THE WALLS OF THE CASITA’S BEDROOM WERE A PINKISH PLASTER that looked indistinguishable from spread frosting. He found himself briefly fantasizing about fantasizing. In his old life, he’d be imagining that he was waiting inside a giant cake right now—that soon, wearing an edible loincloth, a slice of the wall would be removed via forklift, and he would exit out into a giant reception hall where hundreds of newly divorced women were celebrating the end of their nuptials, ready to use his body to make their dirtiest rebound fantasies come true.
Instead he found his morning erection a tiresome presence; he was too wracked with guilt and sadness to want to think about dolphins or Voda or anything. His new brain seemed to be forcefully devoting him to redemption.
But maybe some part of him had always wanted that? Staring up at the ceiling fan, he thought about something Voda had told him one night. They’d been watching a show called Definitely Cheating where suspicious partners brought camera crews home to interrupt their spouses’ acts of adultery.

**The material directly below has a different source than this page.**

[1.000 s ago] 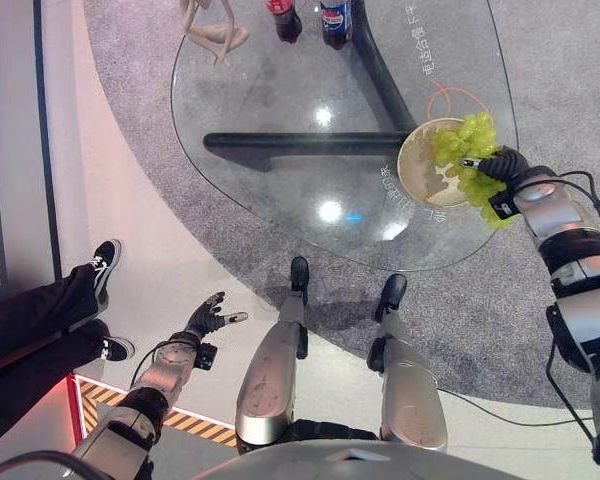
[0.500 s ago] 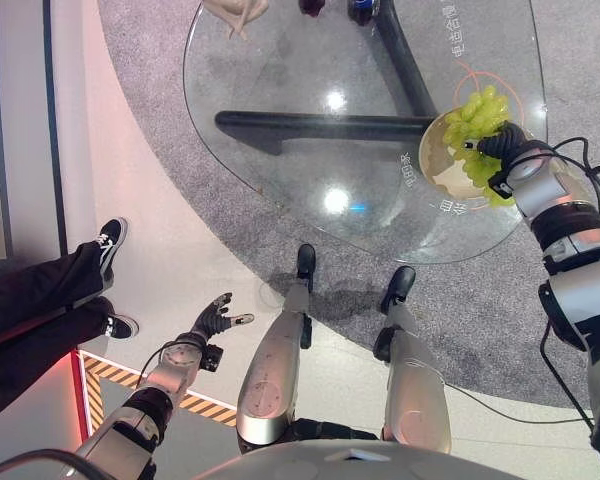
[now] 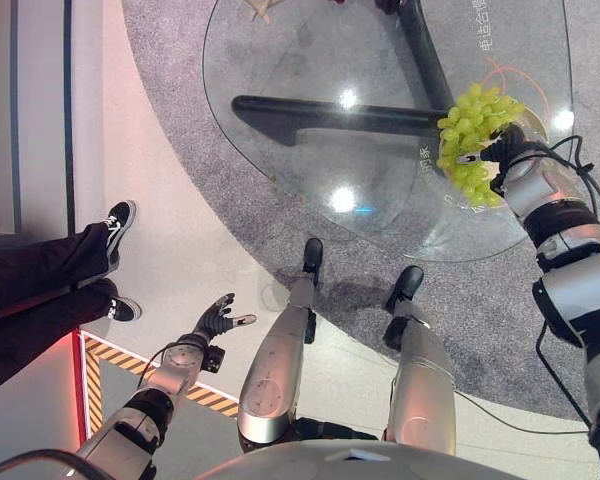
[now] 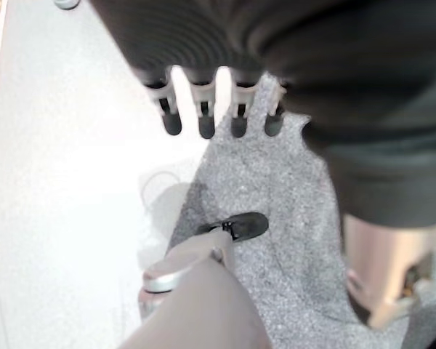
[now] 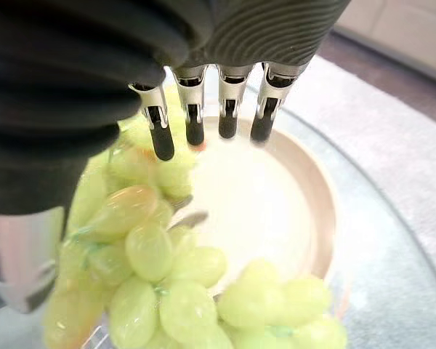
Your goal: Pick up fruits into the plate
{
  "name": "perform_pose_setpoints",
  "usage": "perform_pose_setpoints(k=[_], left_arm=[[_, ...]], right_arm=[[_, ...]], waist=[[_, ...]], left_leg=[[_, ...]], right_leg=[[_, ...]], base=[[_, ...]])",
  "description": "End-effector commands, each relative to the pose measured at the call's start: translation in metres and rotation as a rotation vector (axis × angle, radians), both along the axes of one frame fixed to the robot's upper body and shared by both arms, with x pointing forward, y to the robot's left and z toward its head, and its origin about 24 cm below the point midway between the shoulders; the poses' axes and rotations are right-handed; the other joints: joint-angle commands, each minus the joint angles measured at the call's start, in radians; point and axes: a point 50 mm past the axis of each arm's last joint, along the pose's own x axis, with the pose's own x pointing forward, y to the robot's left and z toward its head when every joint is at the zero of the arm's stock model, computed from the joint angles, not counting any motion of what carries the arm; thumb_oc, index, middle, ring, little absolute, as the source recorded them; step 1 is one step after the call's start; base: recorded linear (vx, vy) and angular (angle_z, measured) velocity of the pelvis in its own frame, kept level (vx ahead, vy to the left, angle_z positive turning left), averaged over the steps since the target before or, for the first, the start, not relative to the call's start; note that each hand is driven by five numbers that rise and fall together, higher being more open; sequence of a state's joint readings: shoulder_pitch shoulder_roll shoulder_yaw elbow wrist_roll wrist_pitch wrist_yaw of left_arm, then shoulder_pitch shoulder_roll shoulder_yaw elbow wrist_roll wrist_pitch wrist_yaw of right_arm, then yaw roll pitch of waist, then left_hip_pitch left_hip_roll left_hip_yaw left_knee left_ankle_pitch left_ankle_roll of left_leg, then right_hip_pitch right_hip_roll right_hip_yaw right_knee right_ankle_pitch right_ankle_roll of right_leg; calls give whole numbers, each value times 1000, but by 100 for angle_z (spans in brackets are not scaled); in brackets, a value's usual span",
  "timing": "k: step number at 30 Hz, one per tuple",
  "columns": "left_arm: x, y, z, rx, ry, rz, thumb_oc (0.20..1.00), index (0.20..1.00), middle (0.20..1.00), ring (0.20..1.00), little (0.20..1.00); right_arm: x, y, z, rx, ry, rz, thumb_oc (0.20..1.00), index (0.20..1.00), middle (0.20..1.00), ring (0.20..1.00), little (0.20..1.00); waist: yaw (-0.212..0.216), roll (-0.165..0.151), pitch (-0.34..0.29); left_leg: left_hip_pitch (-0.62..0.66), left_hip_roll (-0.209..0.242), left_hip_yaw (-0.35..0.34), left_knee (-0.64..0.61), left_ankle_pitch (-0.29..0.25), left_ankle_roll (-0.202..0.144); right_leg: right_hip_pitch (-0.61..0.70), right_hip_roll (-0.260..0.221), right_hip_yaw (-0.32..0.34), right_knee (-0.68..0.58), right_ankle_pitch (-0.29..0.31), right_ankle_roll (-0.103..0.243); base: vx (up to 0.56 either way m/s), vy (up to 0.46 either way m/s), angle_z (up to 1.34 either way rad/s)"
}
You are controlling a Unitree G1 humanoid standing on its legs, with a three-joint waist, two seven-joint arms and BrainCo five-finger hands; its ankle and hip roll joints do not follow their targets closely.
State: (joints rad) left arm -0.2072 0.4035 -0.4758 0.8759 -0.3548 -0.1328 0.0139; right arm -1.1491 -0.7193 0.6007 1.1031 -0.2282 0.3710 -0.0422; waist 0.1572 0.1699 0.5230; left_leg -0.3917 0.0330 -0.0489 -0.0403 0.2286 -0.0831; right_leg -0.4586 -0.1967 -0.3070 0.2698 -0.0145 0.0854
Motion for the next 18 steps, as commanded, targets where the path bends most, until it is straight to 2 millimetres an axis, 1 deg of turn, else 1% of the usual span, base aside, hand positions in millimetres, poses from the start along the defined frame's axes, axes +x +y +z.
perform_pose_setpoints(k=[1,5,8,9,11,13,15,17,18], left_arm=[[-1,-7,-1,-13,0,-26,1000,1000,1000,1000,1000],[-1,-3,0,-4,4,-22,1000,1000,1000,1000,1000],[0,2,1,-3,13,-20,1000,1000,1000,1000,1000],[-1,3,1,-2,14,-20,1000,1000,1000,1000,1000],[-2,7,0,1,29,-16,1000,1000,1000,1000,1000],[-5,11,-3,-6,62,5,1000,1000,1000,1000,1000],[-11,16,-8,-24,106,38,1000,1000,1000,1000,1000],[-19,21,-14,-31,147,84,1000,1000,1000,1000,1000],[-22,23,-17,-29,165,98,1000,1000,1000,1000,1000]], right_arm=[[-5,-17,32,-114,-45,-63,1000,1000,1000,1000,1000],[-11,-27,20,-81,-16,-88,1000,1000,1000,1000,1000],[-16,-36,5,-15,-11,-92,1000,1000,1000,1000,1000],[-17,-37,3,-4,-14,-94,1000,1000,1000,1000,1000],[-21,-41,-9,60,-17,-92,1000,1000,1000,1000,1000],[-28,-45,-35,197,-43,-93,1000,1000,1000,1000,1000],[-37,-45,-63,333,-40,-78,1000,1000,1000,1000,1000],[-52,-41,-105,528,-31,-75,1000,1000,1000,1000,1000],[-59,-36,-122,615,-27,-77,1000,1000,1000,1000,1000]], waist=[[4,-1,-3],[-2,-20,-3],[-10,-43,-3],[-10,-45,-3],[-17,-60,-3],[-30,-81,-3],[-44,-99,-24],[-62,-118,-53],[-67,-125,-63]], left_leg=[[11,-66,33,35,-64,36],[35,-60,44,26,-68,37],[69,-54,51,24,-78,38],[73,-54,52,24,-79,38],[97,-48,59,22,-85,38],[141,-39,66,23,-96,36],[170,-31,72,16,-102,34],[202,-23,83,8,-110,34],[215,-21,87,4,-114,34]], right_leg=[[34,58,17,-92,77,-6],[58,63,18,-103,80,-5],[93,70,19,-109,77,-5],[98,71,19,-111,77,-5],[123,77,22,-115,75,-5],[170,84,28,-123,71,-5],[202,88,36,-141,72,-3],[236,92,46,-161,76,0],[250,92,49,-170,78,1]], base=[[-11,-9,3],[0,0,0],[0,0,0],[0,0,0],[0,0,0],[49,0,2],[80,5,-2],[92,11,-4],[97,0,-9]])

Jasper was shocked to find himself outraged. He was flooded with an unfamiliar attitude of How could they? and mentioned this to Voda. He also found it surprising that every accused partner was, in fact, definitely cheating. Not once did the camera crew burst in to find the other spouse baking a chicken or doing sit-ups or grouting some tile.
Voda had shrugged. “People are obsessed with the concept of free will,” she’d said. “But from a neurochemical standpoint I think that’s insane. Hormones, genetics, experience—our choices aren’t that independent. Why is everyone so afraid of letting science help? If a couple wants to guarantee they stay faithful to each other, I could actually do that. It’s still too risky an operation to put into common practice, but pretend the procedure is harmless. A lot of people would balk and tell me that renders fidelity meaningless, because free will is what makes it count. But you can’t depend on free will. To say to someone else, ‘I won’t cheat because I decided to make myself incapable of arousal outside our relationship’—isn’t that a much deeper commitment?”
Jasper had shifted in his chair. If Voda was a little insane, he told himself, that wasn’t a huge problem. As long as she didn’t do more operations on him. “They couldn’t get aroused with someone else? Or they just wouldn’t want to?”